_Exercise requirements_
Only the lines containing "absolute" should appear in the answer, copied from the listing below.
== == ==
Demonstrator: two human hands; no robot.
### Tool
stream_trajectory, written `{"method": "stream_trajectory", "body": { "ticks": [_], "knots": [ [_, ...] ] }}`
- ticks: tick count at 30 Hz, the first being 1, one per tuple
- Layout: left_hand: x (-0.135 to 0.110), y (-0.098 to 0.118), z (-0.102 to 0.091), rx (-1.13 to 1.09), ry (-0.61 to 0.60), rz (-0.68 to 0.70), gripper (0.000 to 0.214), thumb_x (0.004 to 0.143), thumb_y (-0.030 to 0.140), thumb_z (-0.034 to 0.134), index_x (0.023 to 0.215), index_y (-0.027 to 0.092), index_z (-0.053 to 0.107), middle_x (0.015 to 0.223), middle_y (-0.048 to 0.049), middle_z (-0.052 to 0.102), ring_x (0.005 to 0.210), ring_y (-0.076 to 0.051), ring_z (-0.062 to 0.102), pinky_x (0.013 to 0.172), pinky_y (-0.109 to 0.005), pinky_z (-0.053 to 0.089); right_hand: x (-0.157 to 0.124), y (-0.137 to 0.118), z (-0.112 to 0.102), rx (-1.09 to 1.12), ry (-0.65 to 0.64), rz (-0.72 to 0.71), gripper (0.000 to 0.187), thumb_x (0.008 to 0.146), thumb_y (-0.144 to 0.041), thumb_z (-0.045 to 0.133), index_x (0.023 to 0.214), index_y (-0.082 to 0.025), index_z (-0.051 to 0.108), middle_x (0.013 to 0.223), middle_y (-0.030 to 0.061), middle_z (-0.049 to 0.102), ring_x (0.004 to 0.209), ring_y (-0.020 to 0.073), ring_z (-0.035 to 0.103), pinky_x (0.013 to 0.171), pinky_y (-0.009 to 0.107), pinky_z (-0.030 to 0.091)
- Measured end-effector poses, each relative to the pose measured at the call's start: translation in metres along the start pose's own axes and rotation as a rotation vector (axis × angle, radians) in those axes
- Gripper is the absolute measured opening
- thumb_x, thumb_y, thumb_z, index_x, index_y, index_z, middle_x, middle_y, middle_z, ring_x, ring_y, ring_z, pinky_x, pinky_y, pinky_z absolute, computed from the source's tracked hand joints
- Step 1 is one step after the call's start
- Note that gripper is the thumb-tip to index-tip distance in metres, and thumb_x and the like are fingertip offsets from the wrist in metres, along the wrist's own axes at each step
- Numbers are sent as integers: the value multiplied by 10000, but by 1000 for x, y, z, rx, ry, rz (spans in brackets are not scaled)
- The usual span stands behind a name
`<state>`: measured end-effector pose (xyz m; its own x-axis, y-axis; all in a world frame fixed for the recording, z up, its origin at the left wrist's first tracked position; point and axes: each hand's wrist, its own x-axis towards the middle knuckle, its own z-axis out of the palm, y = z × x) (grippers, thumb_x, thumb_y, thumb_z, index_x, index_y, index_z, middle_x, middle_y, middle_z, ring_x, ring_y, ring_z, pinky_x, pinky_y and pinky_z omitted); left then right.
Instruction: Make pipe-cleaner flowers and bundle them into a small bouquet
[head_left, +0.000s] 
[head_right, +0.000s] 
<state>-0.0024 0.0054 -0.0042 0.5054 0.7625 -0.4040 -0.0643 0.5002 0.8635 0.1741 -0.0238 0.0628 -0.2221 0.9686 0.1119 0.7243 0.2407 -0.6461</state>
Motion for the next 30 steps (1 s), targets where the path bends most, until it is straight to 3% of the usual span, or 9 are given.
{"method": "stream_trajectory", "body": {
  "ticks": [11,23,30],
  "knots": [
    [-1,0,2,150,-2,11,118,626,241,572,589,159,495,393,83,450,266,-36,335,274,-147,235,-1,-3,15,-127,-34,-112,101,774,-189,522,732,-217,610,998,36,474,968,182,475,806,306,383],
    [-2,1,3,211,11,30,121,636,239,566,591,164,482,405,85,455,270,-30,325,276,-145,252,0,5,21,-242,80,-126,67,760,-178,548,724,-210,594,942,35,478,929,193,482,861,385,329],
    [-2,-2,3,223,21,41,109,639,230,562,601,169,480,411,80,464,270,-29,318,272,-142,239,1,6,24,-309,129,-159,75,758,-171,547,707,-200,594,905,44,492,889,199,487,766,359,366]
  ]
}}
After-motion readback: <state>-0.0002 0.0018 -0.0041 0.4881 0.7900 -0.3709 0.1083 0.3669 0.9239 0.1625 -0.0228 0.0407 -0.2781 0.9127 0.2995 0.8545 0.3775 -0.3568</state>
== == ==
_Result for this exercise_
- Gripper is the absolute measured opening
- thumb_x, thumb_y, thumb_z, index_x, index_y, index_z, middle_x, middle_y, middle_z, ring_x, ring_y, ring_z, pinky_x, pinky_y, pinky_z absolute, computed from the source's tracked hand joints

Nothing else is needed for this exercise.